The idea of bringing the food service function in-house is a concept that is frequently considered across senior housing for several reasons, some of them more obvious than others, so we wanted to do a Q & A with Joe to get his expert opinion and share his professional insights on the topic:
Q: Why is it important for a community to consider bringing the food service function in-house?
A: Well there are many reasons, and many of them as you can imagine are financially-based. On the one hand, outsourcing to a third party initially seems like it would make a lot of sense to not have the community manage the additional expense and overhead. Your vendor handles all of that for you, but with that comes some potential downsides: The fact of the matter is, the fees are substantial, so eliminating those, and the markups on food, services and special event fees is a huge benefit to the bottom line of the community. Also, the community gains control of the budget once this function is brought in-house. We never have to question whether the vendor has our best interests at heart as we’ve now taken over that role, and the final decisions are ours.
Then there is the issue of “chain of command” so to speak. Once food service is brought in-house the staff now works for the community and not the vendor. The General Manager is ultimately in charge and there is an increased level of accountability of both staff and management that improves in this scenario. We’ve found that there is a sense of team and loyalty with the in-house staff working harder to exceed resident expectations.
Q: What changes would a Director of Dining Services make to improve the product and service?

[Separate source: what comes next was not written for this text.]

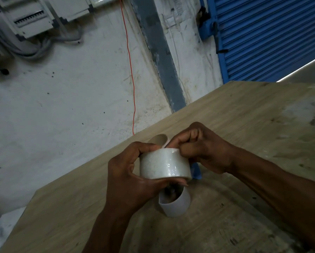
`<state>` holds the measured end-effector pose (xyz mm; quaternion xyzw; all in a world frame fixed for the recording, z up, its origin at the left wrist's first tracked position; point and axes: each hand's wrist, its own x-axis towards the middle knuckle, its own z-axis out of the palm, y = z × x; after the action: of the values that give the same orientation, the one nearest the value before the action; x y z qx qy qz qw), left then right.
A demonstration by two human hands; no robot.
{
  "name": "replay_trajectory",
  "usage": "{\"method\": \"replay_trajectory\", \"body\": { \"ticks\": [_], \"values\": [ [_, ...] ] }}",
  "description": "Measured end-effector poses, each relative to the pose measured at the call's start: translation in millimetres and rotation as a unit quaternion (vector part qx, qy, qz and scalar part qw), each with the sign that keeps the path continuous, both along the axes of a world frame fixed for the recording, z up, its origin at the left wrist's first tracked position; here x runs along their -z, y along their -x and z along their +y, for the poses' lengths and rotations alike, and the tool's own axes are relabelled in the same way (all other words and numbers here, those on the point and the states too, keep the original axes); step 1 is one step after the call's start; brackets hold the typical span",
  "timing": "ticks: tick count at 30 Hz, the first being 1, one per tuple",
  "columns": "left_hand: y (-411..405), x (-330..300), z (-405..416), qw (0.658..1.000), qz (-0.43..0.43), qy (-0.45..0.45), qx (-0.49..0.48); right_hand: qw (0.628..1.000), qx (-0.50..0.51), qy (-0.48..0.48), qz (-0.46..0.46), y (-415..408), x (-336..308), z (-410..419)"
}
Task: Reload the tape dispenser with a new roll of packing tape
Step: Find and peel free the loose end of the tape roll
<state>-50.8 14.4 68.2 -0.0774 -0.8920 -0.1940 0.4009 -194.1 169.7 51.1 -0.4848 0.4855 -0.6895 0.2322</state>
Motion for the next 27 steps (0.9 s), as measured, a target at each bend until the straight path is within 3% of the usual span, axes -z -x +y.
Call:
{"method": "replay_trajectory", "body": {
  "ticks": [10, 27],
  "values": [
    [-2, -6, 4, 0.999, 0.014, 0.052, -0.009, 0.992, 0.044, -0.098, 0.069, -21, -31, -5],
    [-15, -22, 7, 0.996, 0.052, -0.066, 0.031, 0.987, -0.012, -0.142, 0.077, -22, -53, 30]
  ]
}}
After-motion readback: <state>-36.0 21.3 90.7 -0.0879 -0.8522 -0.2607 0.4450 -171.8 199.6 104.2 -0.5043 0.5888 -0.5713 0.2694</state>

A: I think first and foremost is to enhance and improve operational standards. That includes the variety and quality of the food that we offer. Training. Making sure that the entire team is fully and adequately trained and ensuring that learning and training opportunities are ongoing. I mentioned budgetary impact earlier, so putting an expense management system in place is a very important step. Department of Health Compliance is very important as well, so we want to make sure that everything we’re doing is documented and meets government, state and local, health standards.
And this final one isn’t about regulations or compliance but about the experience. We’re instituting a dress code for our Service Director and chefs. They always will be wearing a chef’s coat and hat, complete with an accent scarf so that the entire experience of dining with us is elevated. When a member of our culinary team is out on the floor serving or visiting with residents, we want it to be a high-end experience and we want the residents to know who to approach when they have questions or comments.
Q: Could you please comment on what things you think are important in the resident’s dining experience?
A: Sure, there are 4 key ones that I can think of:
Nutrition: I can’t emphasize enough how crucial a resident’s diet is for them to maintain a healthy and vibrant life in our community. We focus a lot of our attention on the nutritional dimension.
Environment: And by that we mean ambiance and feel. A professional appearance and attitude from the staff is non-negotiable. It must be the standard. And our dining room has to be a showpiece at all times. There is a disproportionate amount of a resident’s time spent in our dining areas, so the experience has to be exemplary – every time.
Choice: Menu variety has to flex based on frequent resident feedback
Social: There are no two ways about it. The dining areas are social gathering places. Residents interact with each other (and the staff) long before and long after meal time, so we must be in tune to the important social element this represents in their daily lives.